Unranked Competition on Kaggle held by ITI AI-Pro.
You are given a set of features extracted from the shape of the beans in images and it's required to predict the type of each bean. There are 7 bean types in this dataset.
The dataset consists of features describing the shape of the bean and you're required to predict it's type.
- ID - an ID for this instance
- Area - (A), The area of a bean zone and the number of pixels within its boundaries.
- Perimeter - (P), Bean circumference is defined as the length of its border.
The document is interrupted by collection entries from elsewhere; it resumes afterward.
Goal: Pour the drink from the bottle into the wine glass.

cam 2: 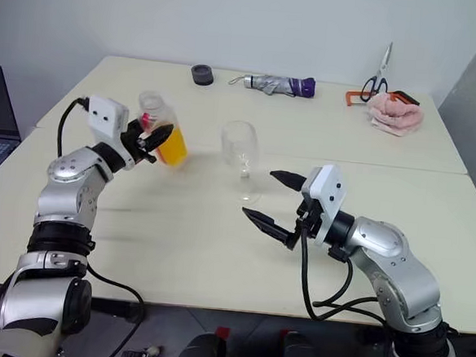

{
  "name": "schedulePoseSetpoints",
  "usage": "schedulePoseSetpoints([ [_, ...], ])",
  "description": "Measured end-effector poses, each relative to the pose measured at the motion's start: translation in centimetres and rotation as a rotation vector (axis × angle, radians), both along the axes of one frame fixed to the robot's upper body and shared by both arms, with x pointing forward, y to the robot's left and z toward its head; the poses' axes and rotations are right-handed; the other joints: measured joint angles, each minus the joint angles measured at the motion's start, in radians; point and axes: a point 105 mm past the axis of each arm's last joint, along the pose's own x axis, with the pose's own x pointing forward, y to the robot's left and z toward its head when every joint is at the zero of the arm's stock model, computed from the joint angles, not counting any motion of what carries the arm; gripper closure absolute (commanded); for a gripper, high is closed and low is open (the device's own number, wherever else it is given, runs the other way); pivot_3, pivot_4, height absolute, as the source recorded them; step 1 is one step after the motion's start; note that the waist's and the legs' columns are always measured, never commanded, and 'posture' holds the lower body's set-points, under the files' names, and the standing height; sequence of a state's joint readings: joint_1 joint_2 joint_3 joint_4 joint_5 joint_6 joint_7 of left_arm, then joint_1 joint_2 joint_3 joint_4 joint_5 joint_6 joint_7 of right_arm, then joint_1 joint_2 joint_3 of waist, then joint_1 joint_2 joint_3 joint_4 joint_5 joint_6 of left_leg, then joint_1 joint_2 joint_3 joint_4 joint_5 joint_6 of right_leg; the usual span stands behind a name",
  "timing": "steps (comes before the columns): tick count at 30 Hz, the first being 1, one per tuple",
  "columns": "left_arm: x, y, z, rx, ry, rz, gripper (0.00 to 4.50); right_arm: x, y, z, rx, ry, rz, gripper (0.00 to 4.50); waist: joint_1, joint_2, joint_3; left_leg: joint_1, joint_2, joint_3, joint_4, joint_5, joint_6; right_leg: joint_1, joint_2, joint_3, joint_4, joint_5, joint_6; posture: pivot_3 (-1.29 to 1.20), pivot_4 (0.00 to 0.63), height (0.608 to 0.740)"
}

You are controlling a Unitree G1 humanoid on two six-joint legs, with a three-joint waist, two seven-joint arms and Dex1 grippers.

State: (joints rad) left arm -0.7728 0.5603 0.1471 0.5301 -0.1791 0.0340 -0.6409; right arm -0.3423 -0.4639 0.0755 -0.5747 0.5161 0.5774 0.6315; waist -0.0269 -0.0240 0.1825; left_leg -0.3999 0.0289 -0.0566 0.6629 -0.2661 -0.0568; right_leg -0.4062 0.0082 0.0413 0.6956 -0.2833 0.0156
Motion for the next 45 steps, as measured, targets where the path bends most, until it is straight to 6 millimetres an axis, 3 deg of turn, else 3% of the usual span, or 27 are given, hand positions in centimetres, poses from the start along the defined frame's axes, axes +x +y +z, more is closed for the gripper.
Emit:
schedulePoseSetpoints([
  [4, 0.1, -2.7, 1.8, 0.146, -0.099, -0.059, 2.81, 0.7, -0.5, 0.4, 0.021, -0.025, -0.075, 0.0, -0.001, 0.0, 0.0, 0.0, 0.0, 0.0, 0.0, 0.0, 0.0, 0.0, 0.0, 0.0, 0.0, 0.0, 0.0, 0.0, 0.15, 0.74],
  [11, 0.0, -6.8, 1.6, 0.315, -0.184, -0.162, 2.81, 1.3, -0.8, 1.1, 0.05, -0.098, -0.163, 0.0, -0.003, 0.0, 0.0, 0.0, 0.0, 0.001, 0.0, 0.0, 0.0, 0.0, 0.0, 0.001, 0.0, 0.0, 0.0, 0.0, 0.15, 0.74],
  [14, 0.0, -7.6, 2.4, 0.359, -0.23, -0.179, 2.81, 1.4, -0.8, 1.1, 0.052, -0.096, -0.166, 0.0, -0.003, 0.0, 0.0, 0.0, 0.0, 0.001, 0.0, 0.0, 0.0, 0.0, 0.001, 0.001, 0.0, 0.0, 0.0, 0.0, 0.15, 0.74],
  [18, 0.2, -7.9, 3.3, 0.412, -0.289, -0.174, 2.81, 1.3, -0.5, 1.1, 0.052, -0.112, -0.156, 0.0, -0.003, 0.0, 0.0, 0.0, 0.0, 0.001, 0.0, 0.0, 0.0, 0.0, 0.001, 0.001, 0.0, 0.0, 0.0, 0.0, 0.15, 0.74],
  [26, 0.6, -7.6, 2.6, 0.523, -0.327, -0.17, 2.81, 1.3, -0.5, 1.0, 0.058, -0.105, -0.162, 0.0, -0.003, 0.0, 0.0, 0.0, 0.0, 0.001, 0.0, 0.0, 0.0, 0.0, 0.001, 0.0, 0.0, 0.0, 0.0, 0.0, 0.15, 0.74],
  [45, 0.7, -7.8, 3.6, 0.751, -0.467, -0.179, 2.81, 1.3, -0.9, 0.4, 0.054, -0.119, -0.164, 0.0, -0.003, 0.0, 0.0, 0.0, 0.0, 0.001, 0.0, 0.0, 0.0, 0.0, 0.001, 0.001, 0.0, 0.0, 0.0, 0.0, 0.15, 0.74],
])
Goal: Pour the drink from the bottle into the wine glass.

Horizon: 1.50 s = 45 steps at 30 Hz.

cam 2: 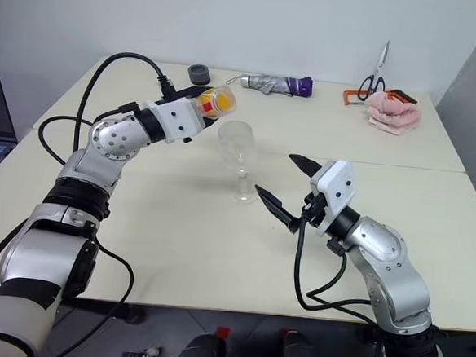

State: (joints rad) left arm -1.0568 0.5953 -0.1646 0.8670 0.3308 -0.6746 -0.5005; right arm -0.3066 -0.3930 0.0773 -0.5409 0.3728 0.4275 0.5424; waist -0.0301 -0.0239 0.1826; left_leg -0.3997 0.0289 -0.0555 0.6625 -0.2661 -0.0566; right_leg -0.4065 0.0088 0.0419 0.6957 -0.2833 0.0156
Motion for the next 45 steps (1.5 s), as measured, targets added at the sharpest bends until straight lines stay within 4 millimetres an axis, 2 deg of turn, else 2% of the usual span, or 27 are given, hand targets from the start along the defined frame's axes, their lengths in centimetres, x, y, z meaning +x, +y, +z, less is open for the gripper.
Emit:
schedulePoseSetpoints([
  [14, -0.3, -0.2, 0.6, 0.145, -0.108, -0.01, 2.81, 0.2, -0.1, -0.3, 0.001, 0.009, -0.003, 0.0, 0.0, 0.0, 0.0, 0.0, 0.0, 0.0, 0.0, 0.0, 0.0, 0.0, 0.0, 0.0, 0.0, 0.0, 0.0, 0.0, 0.15, 0.74],
  [29, -0.4, -0.3, 2.1, 0.206, -0.207, -0.007, 2.81, -0.2, 0.0, -0.3, 0.007, 0.006, 0.04, 0.0, 0.0, 0.0, 0.0, 0.0, 0.0, 0.0, 0.0, 0.0, 0.0, 0.0, 0.0, 0.0, 0.0, 0.0, 0.0, 0.0, 0.15, 0.74],
  [37, -0.4, -0.2, 1.7, 0.241, -0.22, -0.003, 2.81, -0.4, 0.1, -0.3, 0.017, 0.011, 0.061, 0.0, 0.0, 0.0, 0.0, 0.0, 0.0, 0.0, 0.0, 0.0, 0.0, 0.0, 0.0, 0.0, 0.0, 0.0, 0.0, 0.0, 0.15, 0.74],
  [45, -0.2, 0.2, 2.2, 0.27, -0.255, 0.02, 2.81, -0.5, 0.1, -0.3, 0.011, 0.011, 0.068, 0.0, 0.0, 0.0, 0.0, 0.0, 0.0, 0.0, 0.0, 0.0, 0.0, 0.0, 0.0, 0.0, 0.0, 0.0, 0.0, 0.0, 0.15, 0.74],
])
- MajorAxisLength - (L), The distance between the ends of the longest line that can be drawn from a bean.
- MinorAxisLength - (l), The longest line that can be drawn from the bean while standing perpendicular to the main axis.
- AspectRatio - (K), Defines the relationship between L and l.
- Eccentricity - (Ec), Eccentricity of the ellipse having the same moments as the region.
- ConvexArea - (C), Number of pixels in the smallest convex polygon that can contain the area of a bean seed.
- EquivDiameter - (Ed), The diameter of a circle having the same area as a bean seed area.
- Extent - (Ex), The ratio of the pixels in the bounding box to the bean area.
- Solidity - (S), Also known as convexity. The ratio of the pixels in the convex shell to those found in beans.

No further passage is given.